Compute how many lines below contain the word "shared" and respond with that number only.

__Information shown__:
[Start of Attachment]
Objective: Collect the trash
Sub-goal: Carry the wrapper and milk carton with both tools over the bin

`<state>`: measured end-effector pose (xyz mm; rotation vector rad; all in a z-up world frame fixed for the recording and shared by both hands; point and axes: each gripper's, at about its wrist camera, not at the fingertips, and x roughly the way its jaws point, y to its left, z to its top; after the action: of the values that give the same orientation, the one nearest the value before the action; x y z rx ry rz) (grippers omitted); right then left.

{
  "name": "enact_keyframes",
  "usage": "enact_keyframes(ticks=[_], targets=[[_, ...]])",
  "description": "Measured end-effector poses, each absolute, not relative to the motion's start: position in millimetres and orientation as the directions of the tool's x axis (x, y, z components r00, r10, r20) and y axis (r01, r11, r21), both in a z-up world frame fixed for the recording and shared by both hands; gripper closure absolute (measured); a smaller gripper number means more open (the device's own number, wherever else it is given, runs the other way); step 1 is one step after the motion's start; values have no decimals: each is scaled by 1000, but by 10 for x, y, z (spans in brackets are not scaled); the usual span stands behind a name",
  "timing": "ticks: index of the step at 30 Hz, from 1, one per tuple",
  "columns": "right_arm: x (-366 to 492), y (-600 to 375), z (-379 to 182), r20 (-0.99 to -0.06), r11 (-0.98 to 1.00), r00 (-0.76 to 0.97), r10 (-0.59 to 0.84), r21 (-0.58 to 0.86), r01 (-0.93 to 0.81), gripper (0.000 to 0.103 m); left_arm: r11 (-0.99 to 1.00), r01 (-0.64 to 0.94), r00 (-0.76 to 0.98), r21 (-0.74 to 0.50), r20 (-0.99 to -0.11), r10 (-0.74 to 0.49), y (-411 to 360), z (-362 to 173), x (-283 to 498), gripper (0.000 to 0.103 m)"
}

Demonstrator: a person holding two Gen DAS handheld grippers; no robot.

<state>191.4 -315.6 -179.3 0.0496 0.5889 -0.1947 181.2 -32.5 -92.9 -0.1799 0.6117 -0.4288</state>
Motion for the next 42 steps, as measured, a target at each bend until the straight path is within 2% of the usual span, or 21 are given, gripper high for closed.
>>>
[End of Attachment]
__Result__: 2